Old Faithful stock picks beat market 10th time out of a dozen
Posted: April 28, 2015

Whew, that was a close one.
About once a year, I bring you some selections from my Old Faithful stock screen. They were up 15.4 percent from April 29, 2014, through April 24, 2015, just edging out the Standard & Poor’s 500 Index, which rose 15.1 percent including dividends.
I’m happy about that victory, narrow though it was, because Old Faithful is one of my favorite ways to find stocks I might want to buy. It identifies stocks that look good from four different angles:
- Profitability. The return on stockholders’ equity in the latest fiscal year was 15 percent or better.
- Growth. Earnings growth the past five years has averaged 15 percent or more.
- Financial strength. Debt is less than 50 percent of stockholders’ equity.
- Valuation. The stock sells for no more than 15 times the past four quarters’ earnings, and no more than two times revenue.
It’s a pretty conventional screen. Most graduate students in finance could design something more sophisticated. But I’ve had good results with it, both in this column and in investing for clients.
TRACK RECORD
Since 1999, I’ve written 12 columns featuring stocks drawn from the Old Faithful screen. My selections in this series of articles have outperformed the Standard & Poor’s 500 Index 10 times out of 12, and have been profitable 11 times.
The average return on my Old Faithful selections has been 25.4 percent, compared with 4.7 percent for the S&P 500 during the same 12 one-year periods.
Cautions: Column results are theoretical, and don’t reflect trading costs or taxes. Past performance doesn’t predict the future. And results of my column selections shouldn’t be confused with those I achieve for clients.
Last year’s fingernail-biting victory owed a lot to Northrop Grumman Corp. (NOC), which I selected two years in a row. It rose 37 percent last year on top of a 57 percent rise the year before.
The worst performer was Sturm Ruger & Co. (RGR), the gun maker, which fell almost 12 percent. The Gap Inc. trailed the index, returning just less than 5 percent.
The other two did well, with a 17 percent return in Western Refining Inc. (WNR) and a 29 percent gain in Mueller Industries Inc. (MLI).
FRESH RECOMMENDATIONS
Finding Old Faithful stocks to recommend is harder this year than usual. Typically about 20-30 stocks meet the statistical tests. This time only 11 did, as six years of a mostly rising market have stretched valuations. I will recommend only three of them this year.
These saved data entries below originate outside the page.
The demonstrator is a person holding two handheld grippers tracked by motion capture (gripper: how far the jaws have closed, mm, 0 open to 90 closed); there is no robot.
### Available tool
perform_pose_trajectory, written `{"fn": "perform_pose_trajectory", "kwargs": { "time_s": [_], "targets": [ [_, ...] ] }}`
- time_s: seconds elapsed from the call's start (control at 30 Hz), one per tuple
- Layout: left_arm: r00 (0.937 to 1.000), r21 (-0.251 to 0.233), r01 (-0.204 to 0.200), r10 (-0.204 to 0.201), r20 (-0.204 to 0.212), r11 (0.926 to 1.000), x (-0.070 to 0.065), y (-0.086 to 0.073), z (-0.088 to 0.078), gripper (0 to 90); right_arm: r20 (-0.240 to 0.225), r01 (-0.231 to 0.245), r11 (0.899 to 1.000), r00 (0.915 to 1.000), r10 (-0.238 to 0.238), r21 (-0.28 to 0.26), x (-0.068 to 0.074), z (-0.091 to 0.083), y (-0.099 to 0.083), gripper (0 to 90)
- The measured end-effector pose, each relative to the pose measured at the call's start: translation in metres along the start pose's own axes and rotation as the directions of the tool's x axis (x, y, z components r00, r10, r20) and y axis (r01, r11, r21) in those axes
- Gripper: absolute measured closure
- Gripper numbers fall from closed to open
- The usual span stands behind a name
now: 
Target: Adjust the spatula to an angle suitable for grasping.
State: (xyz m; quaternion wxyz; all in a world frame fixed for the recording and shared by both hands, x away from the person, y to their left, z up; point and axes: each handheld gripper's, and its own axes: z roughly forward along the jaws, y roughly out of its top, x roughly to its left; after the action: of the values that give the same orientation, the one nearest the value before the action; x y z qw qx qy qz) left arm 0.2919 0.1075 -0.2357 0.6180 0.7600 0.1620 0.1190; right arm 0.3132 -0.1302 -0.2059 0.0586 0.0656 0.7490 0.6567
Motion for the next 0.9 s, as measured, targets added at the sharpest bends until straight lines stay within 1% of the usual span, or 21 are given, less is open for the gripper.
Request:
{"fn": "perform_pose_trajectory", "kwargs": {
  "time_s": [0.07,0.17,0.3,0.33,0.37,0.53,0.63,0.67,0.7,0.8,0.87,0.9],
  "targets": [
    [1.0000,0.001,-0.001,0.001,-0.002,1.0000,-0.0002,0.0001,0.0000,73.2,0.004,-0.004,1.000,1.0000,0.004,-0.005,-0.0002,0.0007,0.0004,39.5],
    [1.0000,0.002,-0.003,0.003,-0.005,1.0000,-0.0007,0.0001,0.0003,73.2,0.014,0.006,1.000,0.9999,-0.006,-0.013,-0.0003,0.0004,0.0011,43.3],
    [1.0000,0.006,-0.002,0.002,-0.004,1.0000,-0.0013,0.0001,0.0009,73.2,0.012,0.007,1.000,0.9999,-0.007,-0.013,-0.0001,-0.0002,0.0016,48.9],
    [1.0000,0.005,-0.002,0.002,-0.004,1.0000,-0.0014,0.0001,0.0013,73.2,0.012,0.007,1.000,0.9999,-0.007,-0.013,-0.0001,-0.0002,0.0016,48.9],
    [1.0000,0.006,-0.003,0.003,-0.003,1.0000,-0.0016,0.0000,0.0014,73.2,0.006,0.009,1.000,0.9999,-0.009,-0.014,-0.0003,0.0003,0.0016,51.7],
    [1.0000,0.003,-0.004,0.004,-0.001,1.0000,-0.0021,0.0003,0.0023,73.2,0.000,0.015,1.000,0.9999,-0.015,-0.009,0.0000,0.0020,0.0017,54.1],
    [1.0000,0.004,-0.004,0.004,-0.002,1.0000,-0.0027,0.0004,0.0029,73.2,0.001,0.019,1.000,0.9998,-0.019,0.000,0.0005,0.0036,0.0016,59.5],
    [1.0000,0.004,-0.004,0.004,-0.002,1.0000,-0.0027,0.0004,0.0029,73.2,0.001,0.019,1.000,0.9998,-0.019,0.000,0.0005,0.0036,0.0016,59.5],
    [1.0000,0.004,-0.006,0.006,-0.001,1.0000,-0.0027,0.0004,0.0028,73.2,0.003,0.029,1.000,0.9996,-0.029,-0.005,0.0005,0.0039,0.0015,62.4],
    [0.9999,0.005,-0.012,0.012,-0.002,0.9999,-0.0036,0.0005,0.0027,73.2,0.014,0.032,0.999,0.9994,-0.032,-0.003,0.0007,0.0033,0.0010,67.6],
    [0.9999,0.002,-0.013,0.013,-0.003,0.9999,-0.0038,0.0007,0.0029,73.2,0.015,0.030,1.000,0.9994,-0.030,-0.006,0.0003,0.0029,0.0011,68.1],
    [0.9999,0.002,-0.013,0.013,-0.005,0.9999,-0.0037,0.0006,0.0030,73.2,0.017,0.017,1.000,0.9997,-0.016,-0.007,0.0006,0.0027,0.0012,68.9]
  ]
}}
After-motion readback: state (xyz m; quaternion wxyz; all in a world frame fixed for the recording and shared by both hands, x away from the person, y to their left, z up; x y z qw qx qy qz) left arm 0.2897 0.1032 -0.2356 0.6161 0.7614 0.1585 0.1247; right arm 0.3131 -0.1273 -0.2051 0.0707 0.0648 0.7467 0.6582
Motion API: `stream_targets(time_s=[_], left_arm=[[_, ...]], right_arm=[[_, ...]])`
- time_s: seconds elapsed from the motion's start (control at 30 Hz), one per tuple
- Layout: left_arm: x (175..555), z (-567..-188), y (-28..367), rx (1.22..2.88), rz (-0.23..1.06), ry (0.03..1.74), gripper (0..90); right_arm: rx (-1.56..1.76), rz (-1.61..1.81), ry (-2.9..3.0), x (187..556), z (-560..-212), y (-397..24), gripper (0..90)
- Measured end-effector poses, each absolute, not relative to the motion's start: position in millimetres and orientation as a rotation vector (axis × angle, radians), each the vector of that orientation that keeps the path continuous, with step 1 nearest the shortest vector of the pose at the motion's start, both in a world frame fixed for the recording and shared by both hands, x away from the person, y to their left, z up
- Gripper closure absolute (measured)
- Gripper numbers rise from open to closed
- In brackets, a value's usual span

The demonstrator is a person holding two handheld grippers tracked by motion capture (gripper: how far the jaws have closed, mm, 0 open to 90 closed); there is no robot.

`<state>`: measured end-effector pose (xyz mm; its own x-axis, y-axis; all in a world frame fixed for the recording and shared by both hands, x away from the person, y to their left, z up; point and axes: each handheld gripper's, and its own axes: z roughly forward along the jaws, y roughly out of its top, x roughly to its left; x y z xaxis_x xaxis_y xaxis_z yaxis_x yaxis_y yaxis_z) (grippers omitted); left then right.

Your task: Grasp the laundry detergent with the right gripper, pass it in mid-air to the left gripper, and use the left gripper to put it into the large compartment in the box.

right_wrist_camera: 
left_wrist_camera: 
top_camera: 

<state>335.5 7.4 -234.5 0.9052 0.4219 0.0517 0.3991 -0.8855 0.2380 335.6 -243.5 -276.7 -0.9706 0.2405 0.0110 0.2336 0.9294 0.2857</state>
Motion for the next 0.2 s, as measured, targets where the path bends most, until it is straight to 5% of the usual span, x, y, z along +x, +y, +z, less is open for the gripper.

First, I recommend Valero Energy Corp. (VLO), which is the largest U.S. independent refiner. “Independent” just means that it is not affiliated with a large integrated oil company such as Exxon Mobil or Chevron.
The smash-up in the energy industry the past 10 months affects refiners in complex ways, some good, some bad. One point that investors aren’t paying enough attention to, in my opinion, is this: Lower oil prices mean that refiners are paying less for their main raw material.
Most Wall Street analysts recommend Valero shares, yet their earnings estimates for 2016 don’t show much growth from 2015. I think there is room for positive surprises, if a better economy and fairly low gasoline prices spur gasoline consumption.
Second, I plump for Modine Manufacturing Co. (MOD), which I have recommended twice this year in other contexts. Based in Racine, Wis., Modine makes heating and cooling equipment for cars, trucks, specialty vehicles and buildings.
It counts Ford, Volkswagen, BMW, John Deere and Caterpillar among its major customers. The stock is cheap at four times recent earnings and 0.4 times revenue.
The reason it’s cheap is that the company gets close to half its sales in Europe, which right now is in recession or slow-growth mode, depending on which country you look at.
But Europe won’t be in the doldrums forever, even though the portion of European economies that runs through the government is higher than I wish.
Third and finally, I favor chicken producer Sanderson Farms Inc. (SAFM), which I own personally and for almost all of my clients. I got into this stock just in time for it to be rocked by an outbreak of H5N2 bird flu. The disease is unlikely to affect humans but can wipe out chicken or turkey flocks quickly.
Sanderson stock was over $100 for a few weeks last summer but now sells for about $76 a share. That is only six times the past four quarters’ earnings and 0.6 times revenue. Hard times may lie ahead, but these valuations pretty much discount that.
Let’s see whether Old Faithful spouts profits in the coming 12 months.